Exercise directions = Please repeat each line from the one holding "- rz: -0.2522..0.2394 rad" through the final line of the data, exactly as it stands, with no pictures.

Data in this exercise =
# # # # # # #

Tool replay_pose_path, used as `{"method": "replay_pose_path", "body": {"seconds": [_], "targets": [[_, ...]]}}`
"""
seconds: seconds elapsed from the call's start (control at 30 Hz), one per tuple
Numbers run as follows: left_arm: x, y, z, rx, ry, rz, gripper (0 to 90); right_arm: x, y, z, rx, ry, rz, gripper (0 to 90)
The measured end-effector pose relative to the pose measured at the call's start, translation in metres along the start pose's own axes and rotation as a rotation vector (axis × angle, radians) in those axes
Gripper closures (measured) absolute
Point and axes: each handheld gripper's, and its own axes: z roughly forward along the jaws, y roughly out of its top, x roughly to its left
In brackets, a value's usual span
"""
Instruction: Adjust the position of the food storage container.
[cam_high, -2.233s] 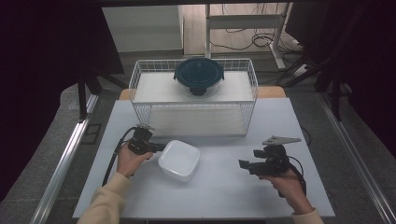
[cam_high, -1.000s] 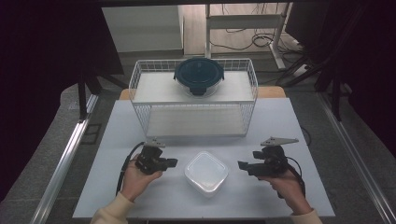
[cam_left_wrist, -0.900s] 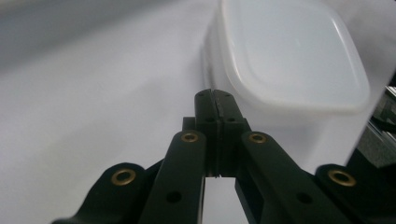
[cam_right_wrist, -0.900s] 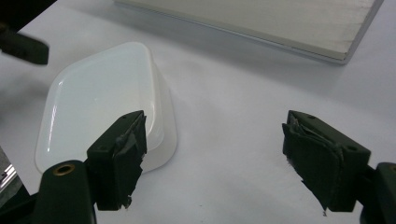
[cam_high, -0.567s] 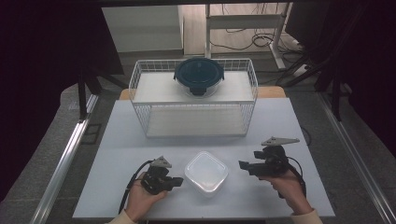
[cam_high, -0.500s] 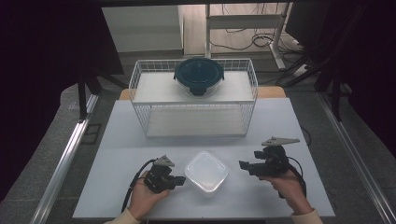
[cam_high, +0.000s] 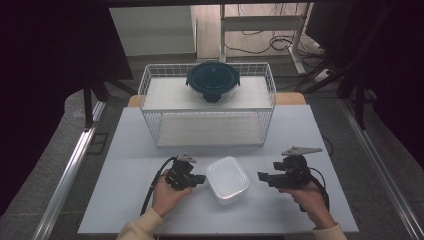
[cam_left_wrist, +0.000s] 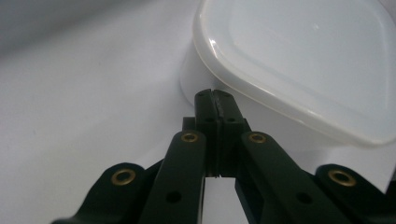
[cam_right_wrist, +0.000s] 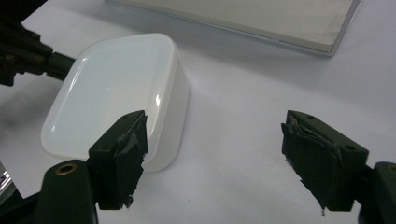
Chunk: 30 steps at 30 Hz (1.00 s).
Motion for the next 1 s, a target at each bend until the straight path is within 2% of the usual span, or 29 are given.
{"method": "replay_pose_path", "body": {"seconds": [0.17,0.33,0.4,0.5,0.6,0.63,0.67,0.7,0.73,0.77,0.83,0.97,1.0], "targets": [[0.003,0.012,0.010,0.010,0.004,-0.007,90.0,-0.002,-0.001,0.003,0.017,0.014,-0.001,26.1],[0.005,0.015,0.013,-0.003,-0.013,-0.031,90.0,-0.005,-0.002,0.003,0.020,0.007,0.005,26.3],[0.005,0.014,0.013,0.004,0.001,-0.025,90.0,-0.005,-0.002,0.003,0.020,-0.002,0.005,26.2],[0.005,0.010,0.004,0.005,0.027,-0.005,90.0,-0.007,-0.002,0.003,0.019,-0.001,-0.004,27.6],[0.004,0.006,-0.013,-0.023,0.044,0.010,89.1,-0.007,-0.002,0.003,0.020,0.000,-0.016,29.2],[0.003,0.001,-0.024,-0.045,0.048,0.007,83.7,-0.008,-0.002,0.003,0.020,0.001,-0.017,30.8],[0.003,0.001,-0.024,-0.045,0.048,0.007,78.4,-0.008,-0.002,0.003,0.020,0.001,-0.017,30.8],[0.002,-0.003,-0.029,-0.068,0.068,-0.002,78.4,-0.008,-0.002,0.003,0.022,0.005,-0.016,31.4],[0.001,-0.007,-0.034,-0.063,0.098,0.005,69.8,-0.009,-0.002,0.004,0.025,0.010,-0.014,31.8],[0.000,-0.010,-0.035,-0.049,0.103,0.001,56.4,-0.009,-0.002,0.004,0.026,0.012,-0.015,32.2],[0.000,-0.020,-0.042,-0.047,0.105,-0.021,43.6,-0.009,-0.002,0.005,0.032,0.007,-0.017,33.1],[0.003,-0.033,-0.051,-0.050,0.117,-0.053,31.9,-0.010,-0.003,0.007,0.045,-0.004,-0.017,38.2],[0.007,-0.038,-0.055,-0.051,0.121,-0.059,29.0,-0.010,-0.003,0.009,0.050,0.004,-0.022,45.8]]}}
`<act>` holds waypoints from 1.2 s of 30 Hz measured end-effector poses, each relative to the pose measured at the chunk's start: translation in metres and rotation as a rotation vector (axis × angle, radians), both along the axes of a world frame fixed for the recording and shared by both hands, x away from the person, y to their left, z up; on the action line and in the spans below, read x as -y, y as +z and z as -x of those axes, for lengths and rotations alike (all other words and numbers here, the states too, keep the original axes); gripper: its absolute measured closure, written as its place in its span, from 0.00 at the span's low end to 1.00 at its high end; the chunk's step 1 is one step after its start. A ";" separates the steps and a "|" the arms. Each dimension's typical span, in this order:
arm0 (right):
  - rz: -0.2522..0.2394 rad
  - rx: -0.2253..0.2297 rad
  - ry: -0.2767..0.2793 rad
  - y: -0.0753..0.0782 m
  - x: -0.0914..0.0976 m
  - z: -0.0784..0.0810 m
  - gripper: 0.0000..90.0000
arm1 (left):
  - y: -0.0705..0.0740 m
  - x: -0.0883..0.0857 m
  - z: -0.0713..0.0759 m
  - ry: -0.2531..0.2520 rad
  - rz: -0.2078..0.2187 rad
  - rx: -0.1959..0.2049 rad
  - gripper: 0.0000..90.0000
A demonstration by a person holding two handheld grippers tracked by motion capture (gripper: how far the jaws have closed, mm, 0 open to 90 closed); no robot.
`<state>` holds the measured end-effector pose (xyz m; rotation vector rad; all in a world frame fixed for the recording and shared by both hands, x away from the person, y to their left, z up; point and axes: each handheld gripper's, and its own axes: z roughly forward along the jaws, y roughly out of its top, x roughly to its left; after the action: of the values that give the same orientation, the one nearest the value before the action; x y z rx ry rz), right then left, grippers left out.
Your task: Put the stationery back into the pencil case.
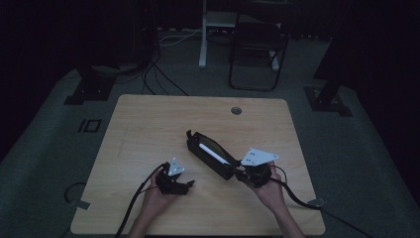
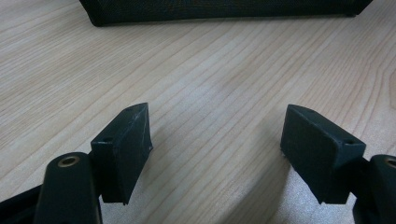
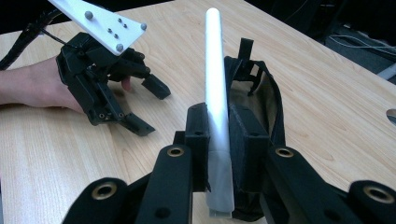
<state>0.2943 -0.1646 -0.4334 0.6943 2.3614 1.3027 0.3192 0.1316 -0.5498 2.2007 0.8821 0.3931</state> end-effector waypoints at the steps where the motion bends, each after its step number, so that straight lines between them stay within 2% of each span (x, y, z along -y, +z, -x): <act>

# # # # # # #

Completed task =
  - rz: -0.2522..0.2394 rad
  - rx: -0.2253..0.2297 rad
  - ry: -0.2767..0.2793 rad
  - y: -0.0753..0.0782 m
  - x: -0.0914..0.0976 m
  - z: -0.0784..0.0810 m
  - gripper: 0.0000..90.0000
arm1 (left):
  - y: -0.0705..0.0740 m
  - x: -0.0883..0.0857 m
  - z: -0.0713..0.0759 m
  - ry: -0.2531..0.2520 rad
  - rz: -0.2078..0.2187 rad
  - rx: -0.1959..0.2049 rad
  - gripper: 0.0000..90.0000
A demonstration by a person holding two handheld grippers tracked by motion capture (gripper: how far the jaws have closed, mm, 0 open to 90 closed); no robot.
`<state>` holds the measured end-effector pose (xyz m; rotation vector rad; all in a world frame fixed for the recording and shared by both hands, x away from the person, y to their left, z up; point and axes: each handheld gripper's, and its own axes: z roughly forward along the jaws, y roughly out of its top, x roughly to its left; after the action: of the values that give the same orientation, the one nearest the value before the action; x y z rx ry rz), right then left, grippers left out.
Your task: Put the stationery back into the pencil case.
<state>0.2943 -0.1646 -0.4334 0.6943 2.3614 1.3027 0.3192 0.1316 -0.5498 2.2007 0.8821 0.3931</state> end-effector waypoints at the steps where the motion bends, each after its step number, so that straight lines between them stay within 2% of each span (x, y, z along -y, +z, -x): <act>

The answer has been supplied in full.